KVStore Server Parameters

optional arguments:
  -h, --help         show this help message and exit
  --port PORT        Port of rmi server
  --storage STORAGE  Root dir for storage of this machine's files, defaults to dir from which script is run

KVStore Server

usage: kvstore_grpc_server.py [-h] [--port PORT] [--shard_cnt SHARD_CNT] [--replica_cnt REPLICA_CNT] [--max_workers MAX_WORKERS] [--print_req]
                              [--machines MACHINES [MACHINES ...]]
                              storage_loc

KVStore Server Parameters

positional arguments:
  storage_loc           Location storage of all logging and database, inside storage root configuration for each machine

optional arguments:
  -h, --help            show this help message and exit
  --port PORT           Port of grpc server
  --shard_cnt SHARD_CNT
                        No of shards
  --replica_cnt REPLICA_CNT
                        No of replias for each shard
  --max_workers MAX_WORKERS
                        Max workers for grpc threadpool
  --print_req           Print requests as they arive to GRPC Server
  --machines MACHINES [MACHINES ...]
                        Machines in format <IP>(0.0.0.0 for localhost):<PORT> running distributed_machine.py

Testing

usage: test.py [-h] [--host HOST] [--port PORT] [--sanity] [--bench_workers BENCH_WORKERS] [--iters ITERS]

KVStore Server Parameters

optional arguments:
  -h, --help            show this help message and exit
  --host HOST           Host
  --port PORT           Port of grpc server
  --sanity              Perform sanity check
  --bench_workers BENCH_WORKERS
                        Workers performing concurrent benchmark
  --iters ITERS         iters

Client

Clients interact using GRPC, a wrapper client.py is provided to handle GRPC requests to server
Import RequestWrapper class from client.py and use it to perform interactions with KVStore by passing in location of GRPC Server
Example run from python3 interpreter at root of repo

>>> from client import *
>>> t = RequestWrapper('localhost:7000')
>>> t.get('k1')
'v1'
>>> t.put('k3', 'v3')
>>> t.get('k3')
'v3'
>>> t.delete('k3')
>>> t.get('k3')
>>> t.get('k1')
'v1'

Tests / Analysis on distributed version

Tests / Analysis on non-distributed version are found in it's README here
Direct comparision between these two branches might not be relevant as distributed version has extra network calls for handling each go backend
As a more accuracte representation we compare between various number of distributed handlers running on different number of machines in this section
Another tiny difference in tests of both branches is we updated probabilites as 0.5 0.25 0.25 for get put delete respectively, instead of equal probabilites as in general reads are more frequent
Sanity Check
- Using python dict as reference for correctness, performed all operations with checks for correctness
- Initially filled database with 10000 entries, later performed another 10000 ops with each probability as
  - 0.15 - put
  - 0.35 - delete
  - 0.4 - get of keys existing in database
  - 0.1 - get of non existing keys in database
Concurrent Benchmark - 10000 operations, get put delete with probabilities of 0.5, 0.25, 0.25

Testing setup

We used 20 GRPC kvstore service GRPC workers
All the tests were run on server linux CentOS Server with Xeon Processor.
System has 64GB+ RAM (isn't a factor as storage is disk based not in-memory, memory usage was quite low)
Location on HDD is used for storage
Note on terminology - here worker means a concurrent user of service.
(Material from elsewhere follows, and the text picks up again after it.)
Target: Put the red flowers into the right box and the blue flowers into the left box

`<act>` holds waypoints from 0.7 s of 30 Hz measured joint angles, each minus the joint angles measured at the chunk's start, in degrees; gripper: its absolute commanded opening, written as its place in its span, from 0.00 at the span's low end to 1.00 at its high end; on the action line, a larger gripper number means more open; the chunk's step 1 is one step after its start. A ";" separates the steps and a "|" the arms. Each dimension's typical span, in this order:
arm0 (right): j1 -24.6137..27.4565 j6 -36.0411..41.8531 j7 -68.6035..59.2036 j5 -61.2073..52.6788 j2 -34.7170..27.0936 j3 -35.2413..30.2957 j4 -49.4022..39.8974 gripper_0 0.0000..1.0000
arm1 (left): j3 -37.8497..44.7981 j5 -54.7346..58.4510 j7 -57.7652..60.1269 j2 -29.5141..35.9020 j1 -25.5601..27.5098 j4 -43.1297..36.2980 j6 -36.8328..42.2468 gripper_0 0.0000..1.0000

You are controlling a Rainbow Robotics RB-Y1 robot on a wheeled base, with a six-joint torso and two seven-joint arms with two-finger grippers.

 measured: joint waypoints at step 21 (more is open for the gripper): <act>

Each worker does 10000 operations
More number of workers means more no of concurrent operations

5 shards, each with 5 replicas

On 5 nodes
- 3m42.067s
On 3 nodes
- 3m54.790s
On 1 node
- 4m5.963s

Here the difference in time taken for benchmark is only few seconds. These differences are over very small no of machines 1,3,5.

In practice over much higher scales we can expect more difference in performance. That being said there are critical improvements that can be made to increase performance mentioned in section on Improvements.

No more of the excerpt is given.